What the task requires - Copy the full listing exactly, word for word.

Exercise data -
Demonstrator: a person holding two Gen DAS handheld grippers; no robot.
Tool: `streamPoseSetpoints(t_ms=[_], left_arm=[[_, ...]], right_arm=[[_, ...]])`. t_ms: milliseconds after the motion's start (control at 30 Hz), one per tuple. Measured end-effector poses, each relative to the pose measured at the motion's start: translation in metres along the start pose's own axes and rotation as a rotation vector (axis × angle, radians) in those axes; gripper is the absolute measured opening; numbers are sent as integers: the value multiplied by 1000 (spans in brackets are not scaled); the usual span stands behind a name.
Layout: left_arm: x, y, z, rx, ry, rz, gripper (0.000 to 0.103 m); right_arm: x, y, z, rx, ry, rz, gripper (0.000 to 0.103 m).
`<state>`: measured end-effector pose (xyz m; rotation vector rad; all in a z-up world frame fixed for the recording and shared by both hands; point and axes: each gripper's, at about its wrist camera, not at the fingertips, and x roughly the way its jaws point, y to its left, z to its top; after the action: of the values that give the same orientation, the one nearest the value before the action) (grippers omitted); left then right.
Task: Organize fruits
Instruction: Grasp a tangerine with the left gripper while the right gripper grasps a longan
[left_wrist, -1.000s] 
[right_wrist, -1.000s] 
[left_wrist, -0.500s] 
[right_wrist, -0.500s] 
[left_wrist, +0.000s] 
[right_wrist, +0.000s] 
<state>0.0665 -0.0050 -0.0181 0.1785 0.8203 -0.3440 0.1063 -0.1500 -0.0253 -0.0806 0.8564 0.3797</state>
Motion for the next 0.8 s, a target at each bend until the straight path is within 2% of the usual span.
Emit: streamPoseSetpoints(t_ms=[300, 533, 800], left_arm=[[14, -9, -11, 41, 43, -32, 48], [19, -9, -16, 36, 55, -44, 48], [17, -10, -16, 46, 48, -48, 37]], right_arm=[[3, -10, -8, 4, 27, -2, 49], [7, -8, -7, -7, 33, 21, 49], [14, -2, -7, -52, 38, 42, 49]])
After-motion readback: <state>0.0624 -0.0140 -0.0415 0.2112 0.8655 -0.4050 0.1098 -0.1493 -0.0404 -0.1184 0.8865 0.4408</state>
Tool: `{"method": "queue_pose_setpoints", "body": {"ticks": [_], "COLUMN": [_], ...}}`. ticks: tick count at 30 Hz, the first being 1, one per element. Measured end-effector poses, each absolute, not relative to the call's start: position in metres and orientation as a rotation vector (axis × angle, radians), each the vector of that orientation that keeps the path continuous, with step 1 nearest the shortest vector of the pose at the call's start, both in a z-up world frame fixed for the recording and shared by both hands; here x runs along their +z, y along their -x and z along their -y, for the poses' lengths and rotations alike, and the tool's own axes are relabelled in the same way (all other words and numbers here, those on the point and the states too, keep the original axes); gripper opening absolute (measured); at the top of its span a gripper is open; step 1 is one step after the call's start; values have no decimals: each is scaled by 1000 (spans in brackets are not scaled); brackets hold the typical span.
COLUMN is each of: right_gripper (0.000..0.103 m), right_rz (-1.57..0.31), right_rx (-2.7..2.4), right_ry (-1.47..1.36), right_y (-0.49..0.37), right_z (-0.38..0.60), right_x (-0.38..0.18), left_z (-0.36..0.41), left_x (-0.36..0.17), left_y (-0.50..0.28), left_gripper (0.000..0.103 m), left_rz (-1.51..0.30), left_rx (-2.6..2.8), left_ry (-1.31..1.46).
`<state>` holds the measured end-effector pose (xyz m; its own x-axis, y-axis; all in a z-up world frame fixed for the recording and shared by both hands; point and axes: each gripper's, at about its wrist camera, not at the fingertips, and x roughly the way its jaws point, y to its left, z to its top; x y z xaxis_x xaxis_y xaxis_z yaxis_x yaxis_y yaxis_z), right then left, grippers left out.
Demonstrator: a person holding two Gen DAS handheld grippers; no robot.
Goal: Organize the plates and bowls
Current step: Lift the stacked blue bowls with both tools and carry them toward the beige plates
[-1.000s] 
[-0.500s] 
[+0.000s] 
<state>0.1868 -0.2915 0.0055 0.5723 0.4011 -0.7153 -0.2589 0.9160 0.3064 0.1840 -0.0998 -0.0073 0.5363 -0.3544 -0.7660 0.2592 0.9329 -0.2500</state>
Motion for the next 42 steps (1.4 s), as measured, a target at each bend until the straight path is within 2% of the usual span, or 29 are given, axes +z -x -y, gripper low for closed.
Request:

Task result -
Demonstrator: a person holding two Gen DAS handheld grippers; no robot.
Tool: `streamPoseSetpoints(t_ms=[_], left_arm=[[_, ...]], right_arm=[[_, ...]])`. t_ms: milliseconds after the motion's start (control at 30 Hz), one per tuple. Measured end-effector poses, each relative to the pose measured at the motion's start: translation in metres along the start pose's own axes and rotation as a rotation vector (axis × angle, radians) in those axes; gripper is the absolute measured opening; numbers are sent as integers: the value multiplied by 1000 (spans in brackets are not scaled); the usual span stands behind a name.
Layout: left_arm: x, y, z, rx, ry, rz, gripper (0.000 to 0.103 m); right_arm: x, y, z, rx, ry, rz, gripper (0.000 to 0.103 m).
`<state>`: measured end-effector pose (xyz m; rotation vector rad; all in a z-up world frame fixed for the recording and shared by both hands; point and axes: each gripper's, at about its wrist camera, not at the fingertips, and x roughly the way its jaws point, y to its left, z to its top; after the action: of the values that give the same orientation, the one nearest the value before the action) (grippers omitted); left then right.
Task: Organize fruits
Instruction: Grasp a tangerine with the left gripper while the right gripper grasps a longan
[left_wrist, -1.000s] 
[right_wrist, -1.000s] 
[left_wrist, -0.500s] 
[right_wrist, -0.500s] 
[left_wrist, +0.000s] 
[right_wrist, +0.000s] 
<state>0.0665 -0.0050 -0.0181 0.1785 0.8203 -0.3440 0.1063 -0.1500 -0.0253 -0.0806 0.8564 0.3797</state>
Motion for the next 0.8 s, a target at each bend until the straight path is within 2% of the usual span.
Emit: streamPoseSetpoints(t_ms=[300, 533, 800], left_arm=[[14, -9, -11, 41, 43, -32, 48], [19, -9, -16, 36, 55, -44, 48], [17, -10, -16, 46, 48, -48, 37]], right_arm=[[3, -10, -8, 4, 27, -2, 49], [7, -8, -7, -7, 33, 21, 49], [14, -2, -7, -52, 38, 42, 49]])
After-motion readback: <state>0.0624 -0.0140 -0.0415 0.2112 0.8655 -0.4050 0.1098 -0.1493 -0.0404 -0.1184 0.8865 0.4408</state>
Tool: `{"method": "queue_pose_setpoints", "body": {"ticks": [_], "COLUMN": [_], ...}}`. ticks: tick count at 30 Hz, the first being 1, one per element. Measured end-effector poses, each absolute, not relative to the call's start: position in metres and orientation as a rotation vector (axis × angle, radians), each the vector of that orientation that keeps the path continuous, with step 1 nearest the shortest vector of the pose at the call's start, both in a z-up world frame fixed for the recording and shared by both hands; here x runs along their +z, y along their -x and z along their -y, for the poses' lengths and rotations alike, and the tool's own axes are relabelled in the same way (all other words and numbers here, those on the point and the states too, keep the original axes); gripper opening absolute (measured); at the top of its span a gripper is open; step 1 is one step after the call's start; values have no decimals: each is scaled by 1000 (spans in brackets are not scaled); brackets hold the typical span.
COLUMN is each of: right_gripper (0.000..0.103 m), right_rz (-1.57..0.31), right_rx (-2.7..2.4), right_ry (-1.47..1.36), right_y (-0.49..0.37), right_z (-0.38..0.60), right_x (-0.38..0.18), left_z (-0.36..0.41), left_x (-0.36..0.17), left_y (-0.50..0.28), left_gripper (0.000..0.103 m), left_rz (-1.51..0.30), left_rx (-2.6..2.8), left_ry (-1.31..1.46).
`<state>` holds the measured end-effector pose (xyz m; its own x-axis, y-axis; all in a z-up world frame fixed for the recording and shared by both hands; point and axes: each gripper's, at about its wrist camera, not at the fingertips, and x roughly the way its jaws point, y to its left, z to its top; x y z xaxis_x xaxis_y xaxis_z yaxis_x yaxis_y yaxis_z), right then left, grippers left out.
Demonstrator: a person holding two Gen DAS handheld grippers; no robot.
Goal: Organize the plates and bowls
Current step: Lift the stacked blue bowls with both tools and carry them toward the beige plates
[-1.000s] 
[-0.500s] 
[+0.000s] 
<state>0.1868 -0.2915 0.0055 0.5723 0.4011 -0.7153 -0.2589 0.9160 0.3064 0.1840 -0.0998 -0.0073 0.5363 -0.3544 -0.7660 0.2592 0.9329 -0.2500</state>
Motion for the next 42 steps (1.4 s), as measured, a target at each bend until the straight path is within 2% of the usual span, or 29 are given, axes +z -x -y, gripper low for closed.
Request:

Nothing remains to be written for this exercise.